Barbara Neiman is a holistic pediatric Occupational Therapist with 40 years’ experience. She is a single adoptive parent who accompanied her daughter back to Russia for a birth search journey. Barbara is a national speaker on adoption, special needs, adolescent issues, somatic awareness, trauma informed yoga, mindfulness for schools, and sensory processing. She is a Yoga Teacher 200RYT, a certified Body Mind Centering practitioner and a coach for adoptive and special needs families. She currently has a practice in early intervention, adoption support for families, children and teens. She is an author whose books and tools are available on Amazon.com.  www.barbaraneiman.com or www.adoptedteensupport.com.

1C. Forever Hope: A Two-Generation Approach with Families Affected by Substance-Use Disorder 

Presented by: Karen Welford, MPAff, Forever Hope Training Center, and Michelle Lennon, Forever Hope Training Center
Format: Presenter-led

This workshop addresses the issue of Substance Use Disorder through a 2-generation lens, giving information on the effects of substance use on children and on all members of the family. Information on opioids and their effects on the brain and the Stages of Recovery in the context of the Strengthening Families™ Protective Families framework are discussed. A Family Resource Center that is also a Peer Recovery Center is presented as a model of service. 

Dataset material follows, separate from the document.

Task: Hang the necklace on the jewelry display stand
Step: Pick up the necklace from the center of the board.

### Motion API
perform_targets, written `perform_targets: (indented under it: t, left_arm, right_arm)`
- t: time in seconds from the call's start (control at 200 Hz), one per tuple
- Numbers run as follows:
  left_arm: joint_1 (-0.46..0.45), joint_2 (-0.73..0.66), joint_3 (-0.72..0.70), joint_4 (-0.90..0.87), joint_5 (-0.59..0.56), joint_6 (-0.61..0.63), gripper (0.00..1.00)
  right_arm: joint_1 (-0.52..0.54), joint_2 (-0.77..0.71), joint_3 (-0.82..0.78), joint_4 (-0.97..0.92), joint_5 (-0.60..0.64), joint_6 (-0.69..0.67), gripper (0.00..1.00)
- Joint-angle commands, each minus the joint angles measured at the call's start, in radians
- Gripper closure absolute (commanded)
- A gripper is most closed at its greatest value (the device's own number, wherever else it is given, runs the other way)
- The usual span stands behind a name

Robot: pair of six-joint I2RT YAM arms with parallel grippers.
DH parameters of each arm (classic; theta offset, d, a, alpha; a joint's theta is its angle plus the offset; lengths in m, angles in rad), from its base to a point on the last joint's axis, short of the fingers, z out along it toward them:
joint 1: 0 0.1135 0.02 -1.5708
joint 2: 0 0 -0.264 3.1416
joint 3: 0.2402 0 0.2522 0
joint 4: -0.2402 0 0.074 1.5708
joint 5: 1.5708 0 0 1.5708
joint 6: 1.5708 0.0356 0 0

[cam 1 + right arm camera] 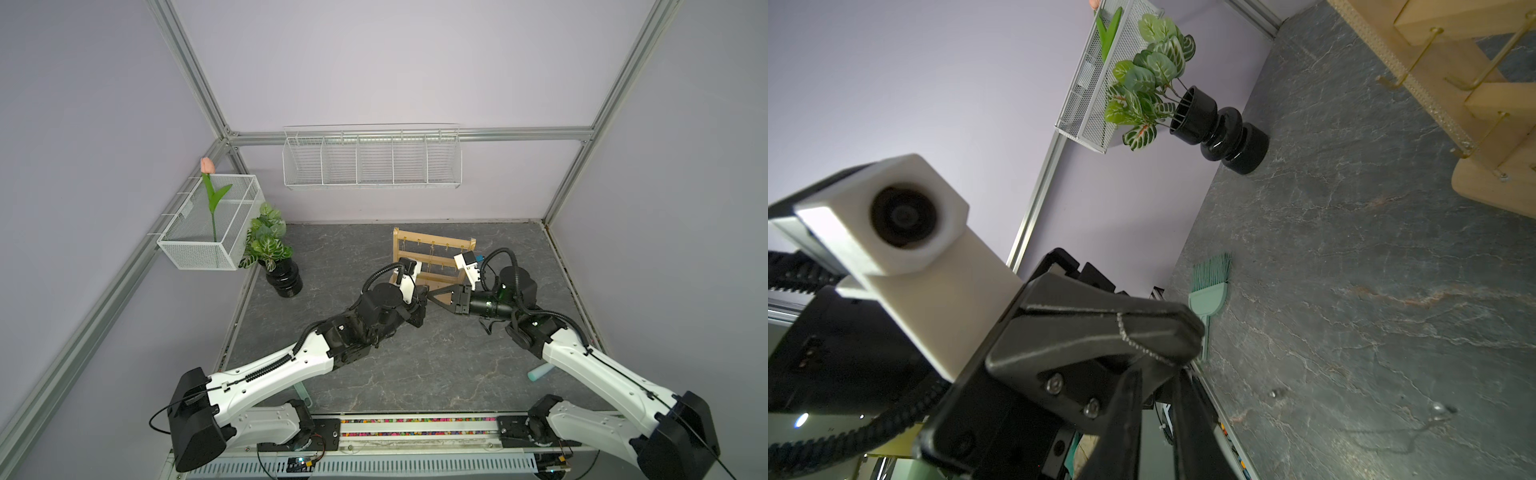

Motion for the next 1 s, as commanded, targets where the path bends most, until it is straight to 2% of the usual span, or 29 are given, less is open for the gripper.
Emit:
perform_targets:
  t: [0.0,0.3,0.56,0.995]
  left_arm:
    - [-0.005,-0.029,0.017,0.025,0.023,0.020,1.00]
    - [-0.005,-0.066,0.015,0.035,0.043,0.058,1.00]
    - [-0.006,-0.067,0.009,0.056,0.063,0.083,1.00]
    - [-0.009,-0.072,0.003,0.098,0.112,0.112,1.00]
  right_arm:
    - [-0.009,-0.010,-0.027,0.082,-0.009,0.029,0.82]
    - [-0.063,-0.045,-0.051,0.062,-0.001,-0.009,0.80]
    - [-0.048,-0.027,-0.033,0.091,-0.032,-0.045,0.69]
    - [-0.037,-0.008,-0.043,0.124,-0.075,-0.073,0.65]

Karen Welford has spent over thirty years supporting families with young children in Massachusetts and New Hampshire and throughout New England. She feels fortunate to have held the positions of Early Intervention Program Director as well as Director of Early Intervention Field Services for the Massachusetts Department of Public Health; Director of Early Intervention Professional Development and Quality for New Hampshire’s Bureau of Developmental Services; and Technical Assistance Specialist for the New England Head Start Quality Initiative. She was the Director of the Family Resource Center in Laconia New Hampshire for 10 years and is an adjunct professor at Plymouth State University. Most recently, she was the Executive Director for Belknap House, a shelter for homeless families in her hometown of Laconia. She is a certified trainer in the Standards of Quality for Family Strengthening and Support and Bringing the Protective Factors Framework to Life in your Work. Karen holds a BS in Nursing and earned a master’s degree in Public Affairs from the McCormack Institute of the University of Massachusetts.

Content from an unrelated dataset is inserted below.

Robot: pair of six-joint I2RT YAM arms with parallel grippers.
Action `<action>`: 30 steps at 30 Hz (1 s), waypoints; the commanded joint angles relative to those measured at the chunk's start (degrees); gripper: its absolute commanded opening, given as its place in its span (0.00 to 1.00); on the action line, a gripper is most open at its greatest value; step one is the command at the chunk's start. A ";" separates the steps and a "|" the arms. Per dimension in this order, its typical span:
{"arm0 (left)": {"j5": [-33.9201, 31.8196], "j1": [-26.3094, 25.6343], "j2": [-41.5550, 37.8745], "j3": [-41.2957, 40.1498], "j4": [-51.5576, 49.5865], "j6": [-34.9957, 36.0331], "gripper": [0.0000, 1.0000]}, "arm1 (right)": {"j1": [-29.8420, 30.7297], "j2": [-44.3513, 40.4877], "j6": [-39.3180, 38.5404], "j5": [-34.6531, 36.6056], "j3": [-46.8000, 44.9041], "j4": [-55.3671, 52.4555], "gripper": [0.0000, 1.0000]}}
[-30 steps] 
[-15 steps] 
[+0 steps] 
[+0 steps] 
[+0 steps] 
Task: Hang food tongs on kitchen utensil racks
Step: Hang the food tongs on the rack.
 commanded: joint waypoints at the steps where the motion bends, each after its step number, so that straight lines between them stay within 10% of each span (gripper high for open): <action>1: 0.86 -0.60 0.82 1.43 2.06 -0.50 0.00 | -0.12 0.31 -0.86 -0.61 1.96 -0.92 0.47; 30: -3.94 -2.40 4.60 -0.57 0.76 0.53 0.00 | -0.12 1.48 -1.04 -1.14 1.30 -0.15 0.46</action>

In response to the opioid epidemic in her community, and with a passion for working with families, Michelle and her community opened the Greater Tilton Area Family Resource Center in 2015. She is currently the Executive Director. The GTAFRC has become a model for supporting individuals affected by substance use in the context of their family and within their community. Michelle is a certified Parent Educator in Nurturing Skills, Parent as Teachers, and Active Parenting and is a Certified Trainer for the Connecticut Community for Addiction Recovery’s Recovery Coach Academy and Recovery Basics for Parents. Michelle is active in numerous community and state advisory boards and earned a MA in Ministry in 2015. She is Pastor of the Northfield-Tilton Congregational Church.

1D. Human Trafficking 101—Having a Collective Impact

Presented by: Joelyn, Drennan, MFA, Sr. Intensive Case Manager for the New Hampshire Human Trafficking Collaborative Task Force, and Donna Plourde, Executive Director of Real Life Giving
Format: Presenter-led

This workshop will examine the presence and prevalence of human trafficking in New Hampshire. Material covered will include lessons learned from victims/survivors, promising practices for healing, prevention strategies, and the impact of early intervention on reducing the risk of future victimization. Participants will learn how to identify and respond to potential cases of sex/labor trafficking, and will gain understanding of related vulnerabilities and risk factors. The workshop will highlight the State of New Hampshire's response to human trafficking and the resources and victim services available, and it will promote the value of holistic and collaborative responses to gaps in service.

Joelyn Drennan is the Sr. Intensive Case Manager for the New Hampshire Human Trafficking Collaborative Task Force. She is a U.S. Navy veteran and a New Hampshire native whose career in social services began over a decade ago with a part-time position at a residential home for boys. It was this experience that inspired her lifelong commitment to serving her community. Joelyn draws on the knowledge and skills gained from a career centered on serving at-risk/high-risk youth populations to inform her current work on the Task Force. Joelyn holds a Bachelor's degree in Social Science and Master of Fine Arts from Southern New Hampshire University.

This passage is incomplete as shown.